Randomised placebo controlled trial of effect on mood of lowering cholesterol concentrationBMJ 1996; 313 doi: http://dx.doi.org/10.1136/bmj.313.7049.75 (Published 13 July 1996) Cite this as: BMJ 1996;313:75
- J Wardle, reader in health psychologya,
- J Armitage, senior registrar in public health medicineb,
- R Collins, senior research fellowb,
- K Wallendszus, research officerb,
- A Keech, honorary senior registrar in cardiologyb,
- a Imperial Cancer Research Fund, Health Behaviour Unit, University College London, London WC1E 6BT
- b British Heart Foundation/ Medical Research Council/ Imperial Cancer Research Fund Clinical Trial Service Unit, Nuffield Department of Clinical Medicine, University of Oxford, Radcliffe Infirmary, Oxford OX2 6HE
- Correspondence to: Dr Wardle.
- Accepted 16 May 1996
Objective: To evaluate the effects on mood of a substantial and prolonged reduction in total cholesterol concentration.

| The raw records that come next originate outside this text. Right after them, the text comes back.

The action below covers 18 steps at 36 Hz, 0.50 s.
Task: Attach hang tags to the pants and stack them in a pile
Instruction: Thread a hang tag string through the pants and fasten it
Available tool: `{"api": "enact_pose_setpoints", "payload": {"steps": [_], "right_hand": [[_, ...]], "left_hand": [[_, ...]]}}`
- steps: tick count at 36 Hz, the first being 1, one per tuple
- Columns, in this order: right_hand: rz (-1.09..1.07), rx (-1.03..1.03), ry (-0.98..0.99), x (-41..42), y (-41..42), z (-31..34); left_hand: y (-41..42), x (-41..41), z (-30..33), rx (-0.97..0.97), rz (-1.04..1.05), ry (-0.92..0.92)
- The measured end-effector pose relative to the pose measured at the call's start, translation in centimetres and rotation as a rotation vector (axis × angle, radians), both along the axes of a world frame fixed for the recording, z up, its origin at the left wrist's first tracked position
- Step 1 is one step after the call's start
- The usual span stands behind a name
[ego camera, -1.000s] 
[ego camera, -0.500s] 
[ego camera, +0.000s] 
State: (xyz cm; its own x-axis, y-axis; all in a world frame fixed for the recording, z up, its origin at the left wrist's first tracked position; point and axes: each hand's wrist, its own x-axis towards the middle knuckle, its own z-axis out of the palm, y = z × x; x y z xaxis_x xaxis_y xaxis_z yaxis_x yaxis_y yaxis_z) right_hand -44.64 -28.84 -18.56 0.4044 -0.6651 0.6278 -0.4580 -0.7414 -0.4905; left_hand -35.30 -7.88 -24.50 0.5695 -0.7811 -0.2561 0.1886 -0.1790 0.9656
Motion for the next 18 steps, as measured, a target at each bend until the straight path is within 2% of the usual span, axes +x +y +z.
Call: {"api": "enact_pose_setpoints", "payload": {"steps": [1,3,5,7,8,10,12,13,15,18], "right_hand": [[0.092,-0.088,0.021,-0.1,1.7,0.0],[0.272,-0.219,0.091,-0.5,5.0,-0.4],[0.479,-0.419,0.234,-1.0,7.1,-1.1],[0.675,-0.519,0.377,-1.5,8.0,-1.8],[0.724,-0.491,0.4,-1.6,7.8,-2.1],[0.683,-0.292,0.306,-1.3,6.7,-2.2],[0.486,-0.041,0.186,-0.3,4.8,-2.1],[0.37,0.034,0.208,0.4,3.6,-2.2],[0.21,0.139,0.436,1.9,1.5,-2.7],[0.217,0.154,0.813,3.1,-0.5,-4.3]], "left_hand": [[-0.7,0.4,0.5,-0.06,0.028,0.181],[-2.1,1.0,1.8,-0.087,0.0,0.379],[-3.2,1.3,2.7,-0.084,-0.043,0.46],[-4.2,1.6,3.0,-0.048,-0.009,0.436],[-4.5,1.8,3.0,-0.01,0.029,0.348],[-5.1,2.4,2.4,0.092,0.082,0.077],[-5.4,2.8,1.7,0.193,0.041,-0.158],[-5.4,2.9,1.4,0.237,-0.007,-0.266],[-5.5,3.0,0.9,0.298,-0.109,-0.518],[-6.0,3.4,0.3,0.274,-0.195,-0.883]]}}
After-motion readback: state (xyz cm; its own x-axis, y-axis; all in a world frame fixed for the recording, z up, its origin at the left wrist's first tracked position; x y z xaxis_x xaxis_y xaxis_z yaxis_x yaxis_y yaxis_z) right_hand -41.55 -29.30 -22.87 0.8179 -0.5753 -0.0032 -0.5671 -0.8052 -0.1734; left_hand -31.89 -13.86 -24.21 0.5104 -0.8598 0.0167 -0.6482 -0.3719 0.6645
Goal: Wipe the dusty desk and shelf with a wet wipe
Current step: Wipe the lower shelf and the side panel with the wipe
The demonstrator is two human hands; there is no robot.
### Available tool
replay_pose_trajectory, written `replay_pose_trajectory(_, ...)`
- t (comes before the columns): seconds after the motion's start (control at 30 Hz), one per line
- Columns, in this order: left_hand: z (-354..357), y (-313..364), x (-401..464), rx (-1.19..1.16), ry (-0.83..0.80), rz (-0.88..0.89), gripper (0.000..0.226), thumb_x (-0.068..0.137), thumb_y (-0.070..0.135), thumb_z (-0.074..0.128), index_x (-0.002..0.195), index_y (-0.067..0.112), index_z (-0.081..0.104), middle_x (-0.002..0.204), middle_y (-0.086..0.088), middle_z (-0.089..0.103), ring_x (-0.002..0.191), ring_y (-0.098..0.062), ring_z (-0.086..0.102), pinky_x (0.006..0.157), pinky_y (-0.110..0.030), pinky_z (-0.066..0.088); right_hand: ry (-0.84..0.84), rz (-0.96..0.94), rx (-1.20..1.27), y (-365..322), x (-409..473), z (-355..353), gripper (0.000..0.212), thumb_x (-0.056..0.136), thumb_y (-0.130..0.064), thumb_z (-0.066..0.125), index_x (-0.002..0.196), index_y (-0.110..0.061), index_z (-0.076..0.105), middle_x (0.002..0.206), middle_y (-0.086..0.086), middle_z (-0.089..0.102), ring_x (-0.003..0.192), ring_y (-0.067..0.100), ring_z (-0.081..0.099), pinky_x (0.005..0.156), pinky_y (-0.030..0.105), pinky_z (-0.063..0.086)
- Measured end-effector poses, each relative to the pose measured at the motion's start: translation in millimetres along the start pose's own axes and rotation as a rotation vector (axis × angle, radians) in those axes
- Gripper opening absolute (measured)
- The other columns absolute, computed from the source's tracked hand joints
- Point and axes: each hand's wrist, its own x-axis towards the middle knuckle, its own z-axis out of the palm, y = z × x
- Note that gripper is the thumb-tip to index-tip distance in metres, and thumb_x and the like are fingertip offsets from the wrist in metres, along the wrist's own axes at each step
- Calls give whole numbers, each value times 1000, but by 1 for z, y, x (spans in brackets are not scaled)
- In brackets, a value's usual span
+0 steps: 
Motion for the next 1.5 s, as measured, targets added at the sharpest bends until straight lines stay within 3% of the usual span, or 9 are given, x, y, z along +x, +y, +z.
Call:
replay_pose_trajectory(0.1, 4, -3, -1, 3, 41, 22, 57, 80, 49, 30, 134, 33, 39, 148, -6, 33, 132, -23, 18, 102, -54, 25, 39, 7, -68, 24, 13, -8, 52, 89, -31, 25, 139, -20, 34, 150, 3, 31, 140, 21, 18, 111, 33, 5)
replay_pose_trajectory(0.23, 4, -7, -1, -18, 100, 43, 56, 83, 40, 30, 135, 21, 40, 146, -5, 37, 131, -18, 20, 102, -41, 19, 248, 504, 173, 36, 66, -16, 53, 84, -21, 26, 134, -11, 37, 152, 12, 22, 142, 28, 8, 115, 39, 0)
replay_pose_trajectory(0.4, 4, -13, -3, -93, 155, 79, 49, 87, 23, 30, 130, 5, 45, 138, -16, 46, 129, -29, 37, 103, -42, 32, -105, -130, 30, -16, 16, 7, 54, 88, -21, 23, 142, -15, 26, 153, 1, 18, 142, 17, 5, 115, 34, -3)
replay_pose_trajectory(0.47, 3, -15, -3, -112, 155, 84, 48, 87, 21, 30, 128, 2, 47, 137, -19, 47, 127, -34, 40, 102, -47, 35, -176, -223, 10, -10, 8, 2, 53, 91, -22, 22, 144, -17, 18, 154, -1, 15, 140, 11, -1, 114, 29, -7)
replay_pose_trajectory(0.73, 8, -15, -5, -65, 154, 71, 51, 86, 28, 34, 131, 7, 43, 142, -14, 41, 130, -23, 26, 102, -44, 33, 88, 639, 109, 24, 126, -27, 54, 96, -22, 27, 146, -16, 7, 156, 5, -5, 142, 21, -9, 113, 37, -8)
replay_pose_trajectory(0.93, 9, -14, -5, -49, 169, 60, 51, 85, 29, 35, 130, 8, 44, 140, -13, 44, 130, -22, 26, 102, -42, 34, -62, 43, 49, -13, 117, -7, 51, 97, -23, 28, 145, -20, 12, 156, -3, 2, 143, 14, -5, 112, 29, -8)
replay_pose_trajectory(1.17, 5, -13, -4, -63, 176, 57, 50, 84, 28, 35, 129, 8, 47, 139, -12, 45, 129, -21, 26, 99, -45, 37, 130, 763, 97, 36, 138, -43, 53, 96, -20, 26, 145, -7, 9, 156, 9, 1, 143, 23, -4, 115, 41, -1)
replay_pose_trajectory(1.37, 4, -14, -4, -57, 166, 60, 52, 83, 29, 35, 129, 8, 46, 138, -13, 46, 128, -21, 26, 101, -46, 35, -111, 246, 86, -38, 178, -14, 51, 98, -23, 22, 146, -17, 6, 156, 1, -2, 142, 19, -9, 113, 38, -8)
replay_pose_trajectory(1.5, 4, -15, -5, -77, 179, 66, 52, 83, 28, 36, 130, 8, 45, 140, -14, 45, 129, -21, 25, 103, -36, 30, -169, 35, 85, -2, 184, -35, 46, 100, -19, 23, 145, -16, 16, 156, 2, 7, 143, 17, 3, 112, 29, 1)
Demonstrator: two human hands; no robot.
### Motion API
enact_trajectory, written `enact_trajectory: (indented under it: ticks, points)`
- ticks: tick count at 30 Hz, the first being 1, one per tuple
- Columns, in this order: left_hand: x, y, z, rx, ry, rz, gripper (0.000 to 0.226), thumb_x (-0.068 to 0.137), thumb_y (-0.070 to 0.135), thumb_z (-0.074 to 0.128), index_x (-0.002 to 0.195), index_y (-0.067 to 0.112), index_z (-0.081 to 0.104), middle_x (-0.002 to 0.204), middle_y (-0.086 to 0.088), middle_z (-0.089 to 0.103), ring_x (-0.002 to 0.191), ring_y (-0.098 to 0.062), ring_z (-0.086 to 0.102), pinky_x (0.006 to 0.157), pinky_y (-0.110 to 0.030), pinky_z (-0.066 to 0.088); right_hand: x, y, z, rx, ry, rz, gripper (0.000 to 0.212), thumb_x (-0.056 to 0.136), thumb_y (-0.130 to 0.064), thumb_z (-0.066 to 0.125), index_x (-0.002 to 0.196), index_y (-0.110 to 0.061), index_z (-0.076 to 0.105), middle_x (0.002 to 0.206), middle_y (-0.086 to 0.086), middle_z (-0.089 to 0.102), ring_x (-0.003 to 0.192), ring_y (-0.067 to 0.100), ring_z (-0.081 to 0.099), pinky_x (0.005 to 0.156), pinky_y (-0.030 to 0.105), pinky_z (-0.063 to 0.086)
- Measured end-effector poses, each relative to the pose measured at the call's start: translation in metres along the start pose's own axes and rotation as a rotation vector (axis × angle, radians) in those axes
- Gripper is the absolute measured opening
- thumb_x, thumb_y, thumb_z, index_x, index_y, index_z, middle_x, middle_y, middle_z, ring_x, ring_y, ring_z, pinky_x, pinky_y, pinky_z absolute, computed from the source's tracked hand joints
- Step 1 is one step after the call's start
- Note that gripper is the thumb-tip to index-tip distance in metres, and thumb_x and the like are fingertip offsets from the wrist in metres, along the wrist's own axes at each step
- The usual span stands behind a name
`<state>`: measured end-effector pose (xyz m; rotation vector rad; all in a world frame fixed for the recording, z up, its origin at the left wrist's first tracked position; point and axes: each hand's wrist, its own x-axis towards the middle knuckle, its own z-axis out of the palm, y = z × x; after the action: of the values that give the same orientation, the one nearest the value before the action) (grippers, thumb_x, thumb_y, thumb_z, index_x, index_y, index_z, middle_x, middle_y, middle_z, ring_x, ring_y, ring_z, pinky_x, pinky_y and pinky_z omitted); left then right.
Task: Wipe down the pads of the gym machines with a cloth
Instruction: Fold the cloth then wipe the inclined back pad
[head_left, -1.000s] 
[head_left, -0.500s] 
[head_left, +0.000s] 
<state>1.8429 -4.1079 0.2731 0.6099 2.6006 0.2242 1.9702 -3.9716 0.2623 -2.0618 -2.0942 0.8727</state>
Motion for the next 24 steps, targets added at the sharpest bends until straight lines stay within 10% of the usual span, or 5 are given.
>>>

Design: Randomised placebo controlled comparison of patients who had been allocated to receive simvastatin 20 mg or 40 mg daily versus those allocated matching placebo in a ratio of 2:1. Follow up at an average of 152 weeks after randomisation.
Subjects: Men and women aged between 40 and 75 years at entry with blood total cholesterol of 3.5 mmol/l or greater, who were considered to be at higher than average risk of coronary heart disease based on medical history.
Main outcome measures: The shortened profile of mood states questionnaire, reported use of psychotropic medication, and symptoms possibly related to mood.
Results: Simvastatin reduced total cholesterol by 1.9 mmol/l (26.7%) at the time of follow up. Among all 621 patients randomised to simvastatin (414 patients) or placebo (207 patients) there were no significant differences in the use of psychotropic medication or in reports of symptoms possibly related to mood. Of these patients, 491 (334 simvastatin, 157 placebo) completed the mood questionnaire, and there were no significant differences between the treatment groups in total or subscale scores, even when patients with low baseline cholesterol concentrations or elderly subjects were considered separately.
Conclusion: These results do not support the hypothesis that treatment to lower cholesterol concentration causes mood disturbance.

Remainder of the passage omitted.